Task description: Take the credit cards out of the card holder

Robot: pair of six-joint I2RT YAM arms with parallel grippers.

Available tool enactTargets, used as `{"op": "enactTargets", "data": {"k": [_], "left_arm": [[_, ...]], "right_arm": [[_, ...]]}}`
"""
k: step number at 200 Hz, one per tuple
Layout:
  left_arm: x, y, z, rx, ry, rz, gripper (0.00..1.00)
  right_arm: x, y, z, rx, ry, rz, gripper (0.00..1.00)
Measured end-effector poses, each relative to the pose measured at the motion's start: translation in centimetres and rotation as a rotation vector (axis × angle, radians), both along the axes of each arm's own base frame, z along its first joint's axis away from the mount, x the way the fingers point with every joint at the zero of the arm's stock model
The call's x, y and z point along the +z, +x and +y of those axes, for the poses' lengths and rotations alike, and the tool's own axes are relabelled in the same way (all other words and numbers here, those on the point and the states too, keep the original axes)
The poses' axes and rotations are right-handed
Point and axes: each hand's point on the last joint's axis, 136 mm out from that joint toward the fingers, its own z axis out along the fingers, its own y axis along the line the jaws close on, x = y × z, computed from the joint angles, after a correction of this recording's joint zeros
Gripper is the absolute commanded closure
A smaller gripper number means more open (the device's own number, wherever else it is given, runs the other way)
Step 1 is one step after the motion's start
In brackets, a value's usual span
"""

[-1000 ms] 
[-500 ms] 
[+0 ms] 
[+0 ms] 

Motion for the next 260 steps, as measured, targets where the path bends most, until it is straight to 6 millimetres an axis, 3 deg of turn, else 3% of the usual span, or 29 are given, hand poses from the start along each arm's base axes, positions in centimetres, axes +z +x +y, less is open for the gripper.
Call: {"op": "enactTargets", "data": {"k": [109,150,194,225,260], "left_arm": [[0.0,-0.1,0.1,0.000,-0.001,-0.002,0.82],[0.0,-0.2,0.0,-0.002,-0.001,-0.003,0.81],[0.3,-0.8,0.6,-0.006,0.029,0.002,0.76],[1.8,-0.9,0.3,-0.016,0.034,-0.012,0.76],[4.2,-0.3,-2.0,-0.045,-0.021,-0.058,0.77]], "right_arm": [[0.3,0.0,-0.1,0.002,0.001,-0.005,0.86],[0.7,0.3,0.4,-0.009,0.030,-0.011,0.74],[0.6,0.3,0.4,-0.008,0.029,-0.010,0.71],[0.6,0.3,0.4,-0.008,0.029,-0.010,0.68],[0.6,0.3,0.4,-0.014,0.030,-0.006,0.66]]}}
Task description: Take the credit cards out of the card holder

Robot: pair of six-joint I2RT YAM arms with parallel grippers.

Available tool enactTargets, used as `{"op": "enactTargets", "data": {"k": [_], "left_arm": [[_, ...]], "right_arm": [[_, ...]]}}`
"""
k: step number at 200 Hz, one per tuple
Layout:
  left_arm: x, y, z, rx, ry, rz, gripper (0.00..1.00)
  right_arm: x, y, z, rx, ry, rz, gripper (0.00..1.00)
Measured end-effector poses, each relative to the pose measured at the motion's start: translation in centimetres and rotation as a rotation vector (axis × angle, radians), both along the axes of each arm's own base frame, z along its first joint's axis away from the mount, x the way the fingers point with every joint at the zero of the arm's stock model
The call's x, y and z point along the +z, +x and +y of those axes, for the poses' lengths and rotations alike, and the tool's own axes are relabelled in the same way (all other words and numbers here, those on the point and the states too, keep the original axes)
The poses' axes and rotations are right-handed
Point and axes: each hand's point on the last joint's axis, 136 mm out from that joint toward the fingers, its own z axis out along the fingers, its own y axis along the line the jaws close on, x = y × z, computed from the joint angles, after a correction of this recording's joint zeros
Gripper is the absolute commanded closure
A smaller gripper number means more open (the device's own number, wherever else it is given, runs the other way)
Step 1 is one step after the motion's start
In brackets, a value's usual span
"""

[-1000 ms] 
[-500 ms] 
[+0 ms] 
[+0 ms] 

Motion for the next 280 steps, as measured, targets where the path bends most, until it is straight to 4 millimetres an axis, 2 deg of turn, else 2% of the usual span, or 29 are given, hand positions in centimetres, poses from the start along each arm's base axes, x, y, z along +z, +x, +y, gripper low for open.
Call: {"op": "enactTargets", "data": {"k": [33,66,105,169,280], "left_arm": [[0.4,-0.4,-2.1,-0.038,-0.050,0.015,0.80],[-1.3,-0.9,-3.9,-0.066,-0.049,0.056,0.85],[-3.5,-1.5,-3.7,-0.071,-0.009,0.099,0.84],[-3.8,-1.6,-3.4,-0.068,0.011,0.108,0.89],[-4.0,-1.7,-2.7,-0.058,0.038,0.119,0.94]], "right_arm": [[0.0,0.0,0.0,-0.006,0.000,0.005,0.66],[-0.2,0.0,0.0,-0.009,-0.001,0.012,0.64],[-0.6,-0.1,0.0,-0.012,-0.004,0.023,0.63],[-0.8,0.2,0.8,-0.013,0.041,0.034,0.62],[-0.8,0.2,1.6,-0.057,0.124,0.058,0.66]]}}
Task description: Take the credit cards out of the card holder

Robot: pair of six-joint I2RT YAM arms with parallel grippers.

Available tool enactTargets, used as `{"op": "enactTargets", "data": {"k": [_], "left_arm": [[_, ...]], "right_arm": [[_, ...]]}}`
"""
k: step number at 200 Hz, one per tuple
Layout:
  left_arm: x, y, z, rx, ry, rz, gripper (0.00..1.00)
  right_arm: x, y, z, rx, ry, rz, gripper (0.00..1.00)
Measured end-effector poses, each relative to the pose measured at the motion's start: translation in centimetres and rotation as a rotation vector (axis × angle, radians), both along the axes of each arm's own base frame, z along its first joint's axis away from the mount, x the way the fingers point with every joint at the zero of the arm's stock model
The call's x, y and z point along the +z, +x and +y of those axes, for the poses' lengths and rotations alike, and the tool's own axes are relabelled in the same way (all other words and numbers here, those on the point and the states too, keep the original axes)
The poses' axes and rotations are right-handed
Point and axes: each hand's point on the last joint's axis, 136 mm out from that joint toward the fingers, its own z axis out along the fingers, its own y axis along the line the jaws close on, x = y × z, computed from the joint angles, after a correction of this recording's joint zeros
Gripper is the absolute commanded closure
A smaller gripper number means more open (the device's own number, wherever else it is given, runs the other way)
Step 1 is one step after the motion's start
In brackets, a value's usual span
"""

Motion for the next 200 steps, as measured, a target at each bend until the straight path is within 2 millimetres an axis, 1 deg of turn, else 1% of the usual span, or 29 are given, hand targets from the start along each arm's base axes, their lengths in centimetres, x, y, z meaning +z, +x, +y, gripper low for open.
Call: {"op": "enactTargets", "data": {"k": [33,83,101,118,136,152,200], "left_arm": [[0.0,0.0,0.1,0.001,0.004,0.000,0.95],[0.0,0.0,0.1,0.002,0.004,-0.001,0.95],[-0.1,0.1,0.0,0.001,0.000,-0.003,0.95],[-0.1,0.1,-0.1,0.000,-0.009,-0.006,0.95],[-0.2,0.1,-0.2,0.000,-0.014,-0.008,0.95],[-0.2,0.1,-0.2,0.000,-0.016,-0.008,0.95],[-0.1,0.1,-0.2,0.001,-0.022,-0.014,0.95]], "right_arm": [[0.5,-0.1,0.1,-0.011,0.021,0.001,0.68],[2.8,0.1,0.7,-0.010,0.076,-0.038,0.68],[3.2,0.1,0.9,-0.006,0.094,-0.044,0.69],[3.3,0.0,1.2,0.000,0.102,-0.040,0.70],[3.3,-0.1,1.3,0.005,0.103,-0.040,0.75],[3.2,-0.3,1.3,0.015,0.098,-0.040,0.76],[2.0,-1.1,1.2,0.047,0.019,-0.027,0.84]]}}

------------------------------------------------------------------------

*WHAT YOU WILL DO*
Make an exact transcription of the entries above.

*SOLUTION*
Task description: Take the credit cards out of the card holder

Robot: pair of six-joint I2RT YAM arms with parallel grippers.

Available tool enactTargets, used as `{"op": "enactTargets", "data": {"k": [_], "left_arm": [[_, ...]], "right_arm": [[_, ...]]}}`
"""
k: step number at 200 Hz, one per tuple
Layout:
  left_arm: x, y, z, rx, ry, rz, gripper (0.00..1.00)
  right_arm: x, y, z, rx, ry, rz, gripper (0.00..1.00)
Measured end-effector poses, each relative to the pose measured at the motion's start: translation in centimetres and rotation as a rotation vector (axis × angle, radians), both along the axes of each arm's own base frame, z along its first joint's axis away from the mount, x the way the fingers point with every joint at the zero of the arm's stock model
The call's x, y and z point along the +z, +x and +y of those axes, for the poses' lengths and rotations alike, and the tool's own axes are relabelled in the same way (all other words and numbers here, those on the point and the states too, keep the original axes)
The poses' axes and rotations are right-handed
Point and axes: each hand's point on the last joint's axis, 136 mm out from that joint toward the fingers, its own z axis out along the fingers, its own y axis along the line the jaws close on, x = y × z, computed from the joint angles, after a correction of this recording's joint zeros
Gripper is the absolute commanded closure
A smaller gripper number means more open (the device's own number, wherever else it is given, runs the other way)
Step 1 is one step after the motion's start
In brackets, a value's usual span
"""

[-1000 ms] 
[-500 ms] 
[+0 ms] 
[+0 ms] 

Motion for the next 260 steps, as measured, targets where the path bends most, until it is straight to 6 millimetres an axis, 3 deg of turn, else 3% of the usual span, or 29 are given, hand poses from the start along each arm's base axes, positions in centimetres, axes +z +x +y, less is open for the gripper.
Call: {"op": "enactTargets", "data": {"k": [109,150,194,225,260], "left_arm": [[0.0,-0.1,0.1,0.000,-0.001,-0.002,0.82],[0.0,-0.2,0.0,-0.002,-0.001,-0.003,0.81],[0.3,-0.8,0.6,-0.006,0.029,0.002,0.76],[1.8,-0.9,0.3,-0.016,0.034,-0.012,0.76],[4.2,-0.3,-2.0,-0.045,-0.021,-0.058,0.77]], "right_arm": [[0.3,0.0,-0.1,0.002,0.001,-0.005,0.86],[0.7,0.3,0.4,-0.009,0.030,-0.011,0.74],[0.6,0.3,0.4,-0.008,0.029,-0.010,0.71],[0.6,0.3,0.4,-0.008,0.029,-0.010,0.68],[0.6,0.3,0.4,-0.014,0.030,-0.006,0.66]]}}
Task description: Take the credit cards out of the card holder

Robot: pair of six-joint I2RT YAM arms with parallel grippers.

Available tool enactTargets, used as `{"op": "enactTargets", "data": {"k": [_], "left_arm": [[_, ...]], "right_arm": [[_, ...]]}}`
"""
k: step number at 200 Hz, one per tuple
Layout:
  left_arm: x, y, z, rx, ry, rz, gripper (0.00..1.00)
  right_arm: x, y, z, rx, ry, rz, gripper (0.00..1.00)
Measured end-effector poses, each relative to the pose measured at the motion's start: translation in centimetres and rotation as a rotation vector (axis × angle, radians), both along the axes of each arm's own base frame, z along its first joint's axis away from the mount, x the way the fingers point with every joint at the zero of the arm's stock model
The call's x, y and z point along the +z, +x and +y of those axes, for the poses' lengths and rotations alike, and the tool's own axes are relabelled in the same way (all other words and numbers here, those on the point and the states too, keep the original axes)
The poses' axes and rotations are right-handed
Point and axes: each hand's point on the last joint's axis, 136 mm out from that joint toward the fingers, its own z axis out along the fingers, its own y axis along the line the jaws close on, x = y × z, computed from the joint angles, after a correction of this recording's joint zeros
Gripper is the absolute commanded closure
A smaller gripper number means more open (the device's own number, wherever else it is given, runs the other way)
Step 1 is one step after the motion's start
In brackets, a value's usual span
"""

[-1000 ms] 
[-500 ms] 
[+0 ms] 
[+0 ms] 

Motion for the next 280 steps, as measured, targets where the path bends most, until it is straight to 4 millimetres an axis, 2 deg of turn, else 2% of the usual span, or 29 are given, hand positions in centimetres, poses from the start along each arm's base axes, x, y, z along +z, +x, +y, gripper low for open.
Call: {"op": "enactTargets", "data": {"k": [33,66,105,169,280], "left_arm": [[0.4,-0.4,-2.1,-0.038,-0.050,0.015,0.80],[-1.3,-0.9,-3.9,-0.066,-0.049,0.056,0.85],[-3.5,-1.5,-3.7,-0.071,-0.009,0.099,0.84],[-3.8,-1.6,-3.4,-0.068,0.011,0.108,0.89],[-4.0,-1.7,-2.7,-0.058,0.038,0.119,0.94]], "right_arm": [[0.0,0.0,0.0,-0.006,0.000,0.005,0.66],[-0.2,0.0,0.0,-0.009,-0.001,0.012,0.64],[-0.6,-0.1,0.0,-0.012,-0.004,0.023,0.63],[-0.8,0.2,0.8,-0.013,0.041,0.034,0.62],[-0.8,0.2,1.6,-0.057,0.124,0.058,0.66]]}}
Task description: Take the credit cards out of the card holder

Robot: pair of six-joint I2RT YAM arms with parallel grippers.

Available tool enactTargets, used as `{"op": "enactTargets", "data": {"k": [_], "left_arm": [[_, ...]], "right_arm": [[_, ...]]}}`
"""
k: step number at 200 Hz, one per tuple
Layout:
  left_arm: x, y, z, rx, ry, rz, gripper (0.00..1.00)
  right_arm: x, y, z, rx, ry, rz, gripper (0.00..1.00)
Measured end-effector poses, each relative to the pose measured at the motion's start: translation in centimetres and rotation as a rotation vector (axis × angle, radians), both along the axes of each arm's own base frame, z along its first joint's axis away from the mount, x the way the fingers point with every joint at the zero of the arm's stock model
The call's x, y and z point along the +z, +x and +y of those axes, for the poses' lengths and rotations alike, and the tool's own axes are relabelled in the same way (all other words and numbers here, those on the point and the states too, keep the original axes)
The poses' axes and rotations are right-handed
Point and axes: each hand's point on the last joint's axis, 136 mm out from that joint toward the fingers, its own z axis out along the fingers, its own y axis along the line the jaws close on, x = y × z, computed from the joint angles, after a correction of this recording's joint zeros
Gripper is the absolute commanded closure
A smaller gripper number means more open (the device's own number, wherever else it is given, runs the other way)
Step 1 is one step after the motion's start
In brackets, a value's usual span
"""

Motion for the next 200 steps, as measured, a target at each bend until the straight path is within 2 millimetres an axis, 1 deg of turn, else 1% of the usual span, or 29 are given, hand targets from the start along each arm's base axes, their lengths in centimetres, x, y, z meaning +z, +x, +y, gripper low for open.
Call: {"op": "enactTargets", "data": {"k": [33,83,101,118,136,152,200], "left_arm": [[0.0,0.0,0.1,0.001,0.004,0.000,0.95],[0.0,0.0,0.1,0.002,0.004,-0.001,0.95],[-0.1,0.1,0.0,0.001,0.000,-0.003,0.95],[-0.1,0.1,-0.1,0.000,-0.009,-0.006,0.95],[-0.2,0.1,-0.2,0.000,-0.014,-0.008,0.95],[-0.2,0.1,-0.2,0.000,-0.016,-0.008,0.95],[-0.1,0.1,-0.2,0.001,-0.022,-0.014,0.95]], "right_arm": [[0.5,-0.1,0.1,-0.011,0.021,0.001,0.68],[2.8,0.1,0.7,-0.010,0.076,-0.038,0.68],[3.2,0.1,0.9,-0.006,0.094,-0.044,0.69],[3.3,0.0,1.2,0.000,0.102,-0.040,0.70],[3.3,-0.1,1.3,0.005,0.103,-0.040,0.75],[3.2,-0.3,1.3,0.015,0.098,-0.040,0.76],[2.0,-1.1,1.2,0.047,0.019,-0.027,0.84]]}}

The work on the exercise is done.